A mon sens, il a tenu un discours que je vais qualifier de sankariste, direct, réaliste et sans langue de bois. A ce que je sache, le Président Rock n’est pas sankariste de par sa formation politique ! Il y a aussi le Chef de file de l’opposition politique Zéphirin Diabré qui tenait des discours que je qualifie de sankaristes lors des grandes mobilisations à la place de la nation contre la modification de l’Article 37. Idéologiquement et politiquement, il n’est pas d’obédience sankariste ! Ce ne sont que deux exemples, parmi tant d’autres, que je peux citer. Il existe des partis politiques avec des hommes qui incarnent vraiment l’idéal Sankara. Il y a ceux-là aussi qui utilisent cet idéal à des fins de politique politicienne, de marchandage ou de mercantilisme politique. Je trouve honteux d’utiliser la mémoire d’un grand homme comme Thomas Sankara pour faire « la politique du ventre », d’après le politologue français Jean François BAYART.

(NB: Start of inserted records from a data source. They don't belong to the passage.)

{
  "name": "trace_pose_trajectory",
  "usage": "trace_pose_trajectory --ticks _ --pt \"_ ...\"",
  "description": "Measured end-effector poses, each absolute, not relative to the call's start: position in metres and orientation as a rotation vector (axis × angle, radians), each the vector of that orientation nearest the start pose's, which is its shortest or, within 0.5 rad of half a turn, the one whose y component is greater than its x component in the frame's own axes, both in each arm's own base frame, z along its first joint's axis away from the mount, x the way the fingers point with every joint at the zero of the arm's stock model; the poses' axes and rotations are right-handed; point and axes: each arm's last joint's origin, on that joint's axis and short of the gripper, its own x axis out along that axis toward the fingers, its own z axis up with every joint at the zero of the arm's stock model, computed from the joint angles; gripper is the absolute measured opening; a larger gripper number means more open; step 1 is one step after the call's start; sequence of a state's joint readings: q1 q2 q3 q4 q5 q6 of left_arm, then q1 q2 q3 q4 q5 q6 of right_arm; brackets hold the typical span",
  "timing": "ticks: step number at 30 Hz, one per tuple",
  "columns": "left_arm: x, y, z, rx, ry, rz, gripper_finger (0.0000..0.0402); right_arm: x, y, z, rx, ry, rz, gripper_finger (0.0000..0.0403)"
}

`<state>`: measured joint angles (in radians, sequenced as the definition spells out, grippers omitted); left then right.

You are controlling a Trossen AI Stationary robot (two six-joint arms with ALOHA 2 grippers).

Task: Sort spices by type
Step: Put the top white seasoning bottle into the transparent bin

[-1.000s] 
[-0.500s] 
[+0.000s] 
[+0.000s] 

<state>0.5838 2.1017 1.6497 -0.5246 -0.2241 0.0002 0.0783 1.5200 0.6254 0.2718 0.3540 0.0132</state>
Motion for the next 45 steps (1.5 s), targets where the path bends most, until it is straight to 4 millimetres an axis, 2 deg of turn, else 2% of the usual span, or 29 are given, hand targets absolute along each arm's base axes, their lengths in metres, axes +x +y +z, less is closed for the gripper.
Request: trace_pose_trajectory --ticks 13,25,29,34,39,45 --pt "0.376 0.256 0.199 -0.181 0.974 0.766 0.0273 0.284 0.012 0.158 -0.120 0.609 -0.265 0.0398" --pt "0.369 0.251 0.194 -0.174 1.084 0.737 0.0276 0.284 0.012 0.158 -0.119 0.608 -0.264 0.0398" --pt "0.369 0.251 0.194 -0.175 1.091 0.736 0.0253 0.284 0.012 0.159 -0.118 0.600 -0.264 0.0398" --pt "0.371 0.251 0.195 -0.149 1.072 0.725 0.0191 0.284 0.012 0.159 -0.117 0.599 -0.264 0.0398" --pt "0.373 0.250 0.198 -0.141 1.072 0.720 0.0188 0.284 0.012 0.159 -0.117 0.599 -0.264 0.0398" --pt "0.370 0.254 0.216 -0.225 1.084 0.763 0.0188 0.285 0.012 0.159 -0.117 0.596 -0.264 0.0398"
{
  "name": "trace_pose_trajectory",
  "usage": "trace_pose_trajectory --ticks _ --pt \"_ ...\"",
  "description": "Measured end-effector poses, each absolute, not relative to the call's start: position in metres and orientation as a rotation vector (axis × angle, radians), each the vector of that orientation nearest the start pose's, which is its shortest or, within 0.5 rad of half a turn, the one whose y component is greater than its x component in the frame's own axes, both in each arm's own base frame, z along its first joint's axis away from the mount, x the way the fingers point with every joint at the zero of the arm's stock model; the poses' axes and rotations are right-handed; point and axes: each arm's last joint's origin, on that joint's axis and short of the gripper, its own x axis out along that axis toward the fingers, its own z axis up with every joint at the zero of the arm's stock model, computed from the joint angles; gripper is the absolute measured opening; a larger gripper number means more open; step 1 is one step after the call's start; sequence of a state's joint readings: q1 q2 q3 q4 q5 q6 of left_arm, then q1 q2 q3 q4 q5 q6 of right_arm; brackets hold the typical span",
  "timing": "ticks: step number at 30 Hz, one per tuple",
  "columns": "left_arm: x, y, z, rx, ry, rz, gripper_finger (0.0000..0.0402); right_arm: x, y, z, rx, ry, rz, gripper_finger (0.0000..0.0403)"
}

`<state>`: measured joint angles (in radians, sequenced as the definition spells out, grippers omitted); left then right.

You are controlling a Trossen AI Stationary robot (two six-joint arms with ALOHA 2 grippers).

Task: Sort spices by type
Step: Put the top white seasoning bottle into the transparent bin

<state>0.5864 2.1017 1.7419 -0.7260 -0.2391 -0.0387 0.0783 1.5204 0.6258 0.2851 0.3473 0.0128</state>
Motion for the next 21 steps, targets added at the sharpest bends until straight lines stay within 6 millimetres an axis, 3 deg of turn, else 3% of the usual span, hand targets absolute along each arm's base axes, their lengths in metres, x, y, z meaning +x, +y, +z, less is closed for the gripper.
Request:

Pour conclure notre entretien ?

Adama Ouédraogo : Mon dernier mot est principalement adressé aux patrons d’entreprise. Je voudrais leur dire que la bonne santé financière d’une entreprise doit s’imbriquer ou se conjuguer avec sa bonne santé sociale (capital humain). Je pense que la bonne santé financière de l’entreprise sans la bonne santé sociale, est comme un véhicule sans chauffeur et la bonne santé sociale sans la bonne santé financière est comme un véhicule sans carburant. Il faut faire en sorte que le véhicule ait à la fois du carburant et un chauffeur. Il est vrai que la plupart des entreprises privées au Burkina, en Afrique et partout dans le monde, sont des entreprises familiales. Mais, au-delà de l’aspect familial, je pense que les dirigeants d’entreprise doivent asseoir une organisation adéquate, efficace et efficiente fondée sur les compétences avec des traitements conséquents. Ils doivent avoir un management sérieux et adapté, basé sur l’équité et non sur la discrimination. Cela pourrait être un gage pour la vie, la survie, la pérennité et la prospérité de leurs entreprises.